Here’s how I spent my Hard Rockin’ New Year’s Eve: baking a cake to celebrate the first anniversary of my dog Sally coming home. And with that, I have officially become one of “those people”: a weirdo for their dog.
Sally already eats more expensive and better nutritionally balanced food than I do. Sending her to Glamour Shots and entering her in beauty pageants can’t be far off. (Full disclosure: her portrait already sits over my fireplace.)
I do promise this, however, I won’t register Sally as a phony emotional support dog so I can take her on planes and pet her like a creepy movie villain. George Carlin once said of Joan Rivers, “she turned into one of the people she used to make fun of.” That’s me and my dog.
I adopted Sally on December 31, 2018 from Citizens for Animal Protection. (Editor's note: Read the heartwarming story here.) She has become such a joy and beautiful friend, the least I could do was bake a cake for her from scratch. I’ve done a lot stupider for dogs in my life.
At least I don’t cook a hot meal for her every night like some people I know. Sally eats dry dog food that requires a prescription from her personal physician, Dr. Mark Silberman, “Veterinarian to the Stars” at Southwest Animal Clinic on Bissonnet. Her food is $78 a bag. (There's no Dollar Menu at Chewy.com.)
Sally: the perfectly valued pet
While her dog food is more expensive per pound than movie theater Raisinets, Sally herself was the bargain of a lifetime. The adoption fee at Citizens for Animal Protection is usually $100, but I got her during one of CAP’s half-price promotions sponsored by West Houston Subaru. For $50, CAP threw in a medical exam, microchipping, grooming, and even a free Papa John’s pizza. (That’s one pizza, not the 50 pizzas in 30 days that Papa John’s nut job founder John Schnatter promises to eat in 2020. Revenge sure makes you hungry.)
I went online for a recipe for a cake that’s okay for dogs to eat. I’m not running to the doughnut store for a half-dozen glazed that’ll make Sally sick, like I do to myself on my way to work. I find that I tolerate co-workers better when I’m woozy, especially during my court-ordered visits to the Charlie Pallilo Show on ESPN 97.5 Radio.
Doggie Cake 101
I found a recipe for a Doggie Carrot and Peanut Butter Cake. The ingredients: an egg, peanut butter (I bought 1/3 less sodium and sugar Skippy Natural Creamy, of course), cooking oil (imported extra virgin olive oil), vanilla extract, honey, shredded organic carrots, flour, and baking soda. Recipe said to use a greased “fluted tube pan.” Where’s that coupon for Bed, Bath & Beyond?
I was supposed to bake this cake for 40 minutes at 350 degrees, but my oven runs hot, so I took it out at 35 minutes. It was rock-hard around the edges, but I figured that Sally once ate a golf ball, which I didn’t mind, except it was a Titleist Pro V1 – a ball I would never risk on a hole with water.

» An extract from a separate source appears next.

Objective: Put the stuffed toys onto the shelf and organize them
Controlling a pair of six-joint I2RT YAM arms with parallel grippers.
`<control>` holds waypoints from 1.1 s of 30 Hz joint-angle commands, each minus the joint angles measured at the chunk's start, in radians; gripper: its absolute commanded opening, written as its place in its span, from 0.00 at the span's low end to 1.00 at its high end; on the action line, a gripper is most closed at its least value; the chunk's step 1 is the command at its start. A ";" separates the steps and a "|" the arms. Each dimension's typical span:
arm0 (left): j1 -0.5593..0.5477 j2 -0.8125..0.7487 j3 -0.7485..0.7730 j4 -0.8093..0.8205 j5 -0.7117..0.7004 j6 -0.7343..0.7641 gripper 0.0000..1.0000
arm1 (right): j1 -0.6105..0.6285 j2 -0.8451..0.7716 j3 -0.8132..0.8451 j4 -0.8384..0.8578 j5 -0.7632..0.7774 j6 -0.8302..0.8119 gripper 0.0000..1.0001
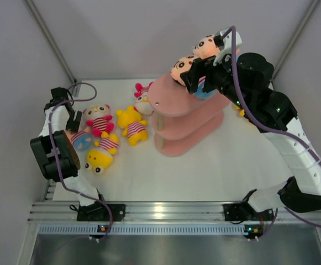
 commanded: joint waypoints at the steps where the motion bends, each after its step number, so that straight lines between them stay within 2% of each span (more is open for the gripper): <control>1: 0.037 0.023 -0.006 0.084 0.041 0.044 0.89 | 0.036 -0.002 -0.004 0.047 -0.007 -0.035 0.85; 5: 0.043 0.069 -0.014 0.084 0.124 0.064 0.87 | 0.050 -0.011 -0.034 0.047 0.019 -0.038 0.85; 7: 0.045 0.101 -0.012 0.084 0.142 0.061 0.77 | 0.054 -0.033 -0.061 0.067 0.018 -0.038 0.85; 9: 0.045 0.128 -0.020 0.082 0.158 0.051 0.62 | 0.058 -0.051 -0.091 0.084 0.012 -0.039 0.84; 10: 0.045 0.133 -0.027 0.081 0.164 0.046 0.43 | 0.061 -0.054 -0.091 0.083 0.013 -0.041 0.84; 12: 0.046 0.118 -0.064 0.081 0.193 0.046 0.22 | 0.062 -0.063 -0.087 0.067 0.013 -0.042 0.85; 13: 0.046 0.101 -0.081 0.081 0.200 0.041 0.00 | 0.062 -0.068 -0.087 0.061 0.013 -0.046 0.85; 18: 0.048 -0.126 -0.185 0.079 0.245 0.017 0.00 | 0.067 -0.128 -0.139 0.082 0.001 -0.046 0.85; 23: 0.048 -0.400 -0.213 0.041 0.246 0.003 0.00 | 0.073 -0.156 -0.165 0.098 -0.028 -0.027 0.85; 27: 0.046 -0.540 -0.140 -0.104 0.326 -0.003 0.00 | 0.097 -0.162 -0.163 0.104 -0.034 -0.021 0.85; 31: 0.046 -0.696 -0.054 -0.240 0.554 -0.009 0.00 | 0.151 -0.157 -0.151 0.145 -0.059 -0.027 0.85; 33: 0.046 -0.742 -0.009 -0.290 0.598 -0.011 0.00 | 0.211 -0.136 -0.119 0.152 -0.057 -0.045 0.85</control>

I smelled the cake once it cooled — not bad, but I don’t eat vegetable-based cakes. Those shouldn’t even qualify as dessert. Put a few shots of whipped cream on top, stuck a big number “1,” like normal parents do for their human children, and served a slice to Sally.
She dragged it into my living room and ate the whole thing in one gulp. Total tab for this cake, including parts and labor, about $35.
It’s not the most expensive pastry I’ve made at home. Before I moved to Houston for my newspaper career — my long, hard climb to the middle, and sinking — I worked in Phoenix. During a vacation, I went to New York for the Feast of San Gennaro in Little Italy. That’s when I got my first taste of zeppoles. They’re little, deep-fried doughnut balls all shook up with powdered sugar in a paper bag. Think beignets with an attitude.
There was a woman who did cooking segments on TV in Phoenix back then named Jan D’Atri. I think her family owned an Italian restaurant. I called her and asked if she had a recipe for homemade zeppoles. By the time I bought all the ingredients, my $1 bag of zeppoles cost about $40, and I had enough flour, sugar, oil and lemon zest to make hundreds of Italian doughnuts, which I never made again. Mine didn’t taste anywhere near as fantastic as San Gennaro’s.
That’s still pocket jingle compared to my buddy Reg “Third Degree” Burns’ $200-plus plate of plain spaghetti. Third Degree bought a Ron Popeil Home Pasta Maker off a TV infomercial. I told him, “that’s a smart purchase, especially since H-E-B sells a pound box of professionally made Barilla spaghetti (endorsed by Roger Federer) for $1.28 , or their just-as-good house brand is 78 cents." He made one batch of spaghetti that tasted awful, and the home pasta maker now resides so far back in a kitchen cabinet that it’ll never be seen again.